● EXERCISE DESCRIPTION
A stretch of the entries below is to be set down exactly, running from the line with "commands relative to" through the line with "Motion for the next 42", both included, and no other line.

════════════════

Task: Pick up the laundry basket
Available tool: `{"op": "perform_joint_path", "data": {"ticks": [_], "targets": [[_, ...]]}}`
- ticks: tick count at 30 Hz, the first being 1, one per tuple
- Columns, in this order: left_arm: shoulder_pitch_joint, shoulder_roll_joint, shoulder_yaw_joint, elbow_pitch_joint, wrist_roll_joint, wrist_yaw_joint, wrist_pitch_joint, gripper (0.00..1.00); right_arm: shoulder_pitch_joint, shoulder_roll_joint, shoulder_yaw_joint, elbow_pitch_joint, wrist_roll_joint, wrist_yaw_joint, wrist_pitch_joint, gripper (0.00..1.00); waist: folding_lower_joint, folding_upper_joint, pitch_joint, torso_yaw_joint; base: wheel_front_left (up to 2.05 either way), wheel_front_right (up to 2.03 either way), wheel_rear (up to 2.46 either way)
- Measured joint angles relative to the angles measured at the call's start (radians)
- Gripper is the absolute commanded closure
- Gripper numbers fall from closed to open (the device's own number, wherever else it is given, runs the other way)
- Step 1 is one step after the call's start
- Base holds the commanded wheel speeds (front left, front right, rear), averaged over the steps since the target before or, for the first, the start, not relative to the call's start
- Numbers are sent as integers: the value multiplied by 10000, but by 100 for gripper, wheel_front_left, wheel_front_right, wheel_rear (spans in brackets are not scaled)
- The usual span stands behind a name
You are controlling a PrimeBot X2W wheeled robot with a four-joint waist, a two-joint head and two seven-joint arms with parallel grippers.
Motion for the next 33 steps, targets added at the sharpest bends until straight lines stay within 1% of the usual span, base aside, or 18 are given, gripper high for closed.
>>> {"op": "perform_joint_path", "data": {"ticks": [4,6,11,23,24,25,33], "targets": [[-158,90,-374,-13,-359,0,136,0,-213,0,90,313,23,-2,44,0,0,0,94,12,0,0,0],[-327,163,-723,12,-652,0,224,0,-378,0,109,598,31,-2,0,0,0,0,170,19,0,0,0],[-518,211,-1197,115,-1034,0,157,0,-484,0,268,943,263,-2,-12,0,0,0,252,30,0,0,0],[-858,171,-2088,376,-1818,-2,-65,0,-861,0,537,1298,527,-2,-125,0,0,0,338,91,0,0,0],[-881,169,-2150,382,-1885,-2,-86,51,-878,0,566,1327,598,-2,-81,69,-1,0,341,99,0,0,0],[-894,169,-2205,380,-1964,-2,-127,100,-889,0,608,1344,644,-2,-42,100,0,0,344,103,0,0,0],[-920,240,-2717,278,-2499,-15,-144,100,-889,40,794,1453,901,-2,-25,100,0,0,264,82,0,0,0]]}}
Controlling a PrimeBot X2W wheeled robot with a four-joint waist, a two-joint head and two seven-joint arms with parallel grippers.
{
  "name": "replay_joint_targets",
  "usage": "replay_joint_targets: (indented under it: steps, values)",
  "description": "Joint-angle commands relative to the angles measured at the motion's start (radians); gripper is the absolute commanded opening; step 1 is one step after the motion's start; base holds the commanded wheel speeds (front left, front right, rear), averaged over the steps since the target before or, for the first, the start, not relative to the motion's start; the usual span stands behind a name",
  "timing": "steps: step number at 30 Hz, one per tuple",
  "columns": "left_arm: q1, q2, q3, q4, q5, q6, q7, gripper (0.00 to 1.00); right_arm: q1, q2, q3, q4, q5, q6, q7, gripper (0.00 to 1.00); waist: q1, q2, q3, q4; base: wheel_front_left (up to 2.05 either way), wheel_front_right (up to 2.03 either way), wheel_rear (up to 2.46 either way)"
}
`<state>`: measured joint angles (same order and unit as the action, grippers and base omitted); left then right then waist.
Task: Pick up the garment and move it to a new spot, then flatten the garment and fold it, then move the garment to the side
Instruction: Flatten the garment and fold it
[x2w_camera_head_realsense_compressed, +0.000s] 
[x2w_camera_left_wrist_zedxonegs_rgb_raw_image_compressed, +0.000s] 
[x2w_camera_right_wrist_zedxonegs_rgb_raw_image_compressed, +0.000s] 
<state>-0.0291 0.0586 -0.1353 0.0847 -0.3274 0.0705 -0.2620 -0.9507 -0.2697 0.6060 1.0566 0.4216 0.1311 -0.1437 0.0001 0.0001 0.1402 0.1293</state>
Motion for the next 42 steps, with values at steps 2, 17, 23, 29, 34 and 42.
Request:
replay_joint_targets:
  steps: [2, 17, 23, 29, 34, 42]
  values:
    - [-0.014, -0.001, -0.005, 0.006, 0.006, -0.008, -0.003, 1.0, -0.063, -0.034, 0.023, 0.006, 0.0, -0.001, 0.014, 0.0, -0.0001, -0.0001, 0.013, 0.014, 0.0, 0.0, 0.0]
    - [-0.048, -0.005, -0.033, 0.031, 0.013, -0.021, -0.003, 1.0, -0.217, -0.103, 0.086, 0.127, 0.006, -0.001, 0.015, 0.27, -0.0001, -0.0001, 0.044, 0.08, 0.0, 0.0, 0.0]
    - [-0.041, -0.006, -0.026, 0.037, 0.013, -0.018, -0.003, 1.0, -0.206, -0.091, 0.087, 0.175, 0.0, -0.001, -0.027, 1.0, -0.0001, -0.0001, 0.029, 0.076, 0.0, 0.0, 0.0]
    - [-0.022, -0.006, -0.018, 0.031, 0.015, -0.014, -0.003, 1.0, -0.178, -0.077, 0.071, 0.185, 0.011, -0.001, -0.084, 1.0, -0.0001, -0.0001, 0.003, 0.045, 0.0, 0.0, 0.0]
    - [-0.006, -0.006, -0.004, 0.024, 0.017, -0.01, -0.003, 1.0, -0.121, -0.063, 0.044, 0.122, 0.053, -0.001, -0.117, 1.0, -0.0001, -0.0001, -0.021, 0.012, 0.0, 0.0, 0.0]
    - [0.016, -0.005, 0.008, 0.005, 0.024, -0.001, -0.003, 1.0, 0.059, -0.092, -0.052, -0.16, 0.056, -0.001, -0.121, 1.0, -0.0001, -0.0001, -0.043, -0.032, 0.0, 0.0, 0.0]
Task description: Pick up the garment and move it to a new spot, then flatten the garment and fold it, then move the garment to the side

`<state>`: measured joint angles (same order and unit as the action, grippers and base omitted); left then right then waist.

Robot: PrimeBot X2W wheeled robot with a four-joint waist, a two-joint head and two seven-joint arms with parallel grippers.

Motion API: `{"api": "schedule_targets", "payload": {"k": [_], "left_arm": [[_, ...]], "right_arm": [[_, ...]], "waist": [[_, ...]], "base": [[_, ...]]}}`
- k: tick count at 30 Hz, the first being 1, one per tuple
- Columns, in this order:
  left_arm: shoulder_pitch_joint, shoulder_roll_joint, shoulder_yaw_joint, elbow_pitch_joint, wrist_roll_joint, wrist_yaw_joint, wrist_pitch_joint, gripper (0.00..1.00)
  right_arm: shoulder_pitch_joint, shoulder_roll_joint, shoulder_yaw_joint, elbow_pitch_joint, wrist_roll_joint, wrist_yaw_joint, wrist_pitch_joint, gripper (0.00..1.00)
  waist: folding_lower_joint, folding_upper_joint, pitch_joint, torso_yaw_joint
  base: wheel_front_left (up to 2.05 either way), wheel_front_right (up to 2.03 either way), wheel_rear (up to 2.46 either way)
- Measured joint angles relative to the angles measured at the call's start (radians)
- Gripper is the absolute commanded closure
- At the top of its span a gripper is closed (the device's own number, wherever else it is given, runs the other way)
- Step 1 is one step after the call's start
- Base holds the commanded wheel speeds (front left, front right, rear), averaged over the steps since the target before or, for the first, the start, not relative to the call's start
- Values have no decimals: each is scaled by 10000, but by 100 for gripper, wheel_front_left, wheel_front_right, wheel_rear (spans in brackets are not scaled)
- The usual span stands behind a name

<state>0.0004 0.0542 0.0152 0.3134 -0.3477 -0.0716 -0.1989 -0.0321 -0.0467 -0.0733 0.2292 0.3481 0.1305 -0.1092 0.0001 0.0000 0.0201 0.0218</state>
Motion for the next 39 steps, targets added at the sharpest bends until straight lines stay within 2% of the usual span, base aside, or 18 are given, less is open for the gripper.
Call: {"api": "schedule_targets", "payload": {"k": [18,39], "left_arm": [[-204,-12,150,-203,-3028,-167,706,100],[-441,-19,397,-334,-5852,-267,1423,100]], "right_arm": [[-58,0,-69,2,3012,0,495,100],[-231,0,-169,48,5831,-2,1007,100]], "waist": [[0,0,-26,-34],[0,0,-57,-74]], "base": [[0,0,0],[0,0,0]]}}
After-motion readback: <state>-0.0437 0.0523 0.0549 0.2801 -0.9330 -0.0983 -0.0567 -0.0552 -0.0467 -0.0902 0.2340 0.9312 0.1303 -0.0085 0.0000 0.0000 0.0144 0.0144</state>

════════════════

● SOLVED PROBLEM
  "description": "Joint-angle commands relative to the angles measured at the motion's start (radians); gripper is the absolute commanded opening; step 1 is one step after the motion's start; base holds the commanded wheel speeds (front left, front right, rear), averaged over the steps since the target before or, for the first, the start, not relative to the motion's start; the usual span stands behind a name",
  "timing": "steps: step number at 30 Hz, one per tuple",
  "columns": "left_arm: q1, q2, q3, q4, q5, q6, q7, gripper (0.00 to 1.00); right_arm: q1, q2, q3, q4, q5, q6, q7, gripper (0.00 to 1.00); waist: q1, q2, q3, q4; base: wheel_front_left (up to 2.05 either way), wheel_front_right (up to 2.03 either way), wheel_rear (up to 2.46 either way)"
}
`<state>`: measured joint angles (same order and unit as the action, grippers and base omitted); left then right then waist.
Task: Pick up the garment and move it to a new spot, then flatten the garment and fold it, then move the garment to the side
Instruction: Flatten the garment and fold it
[x2w_camera_head_realsense_compressed, +0.000s] 
[x2w_camera_left_wrist_zedxonegs_rgb_raw_image_compressed, +0.000s] 
[x2w_camera_right_wrist_zedxonegs_rgb_raw_image_compressed, +0.000s] 
<state>-0.0291 0.0586 -0.1353 0.0847 -0.3274 0.0705 -0.2620 -0.9507 -0.2697 0.6060 1.0566 0.4216 0.1311 -0.1437 0.0001 0.0001 0.1402 0.1293</state>
Motion for the next 42 steps, with values at steps 2, 17, 23, 29, 34 and 42.

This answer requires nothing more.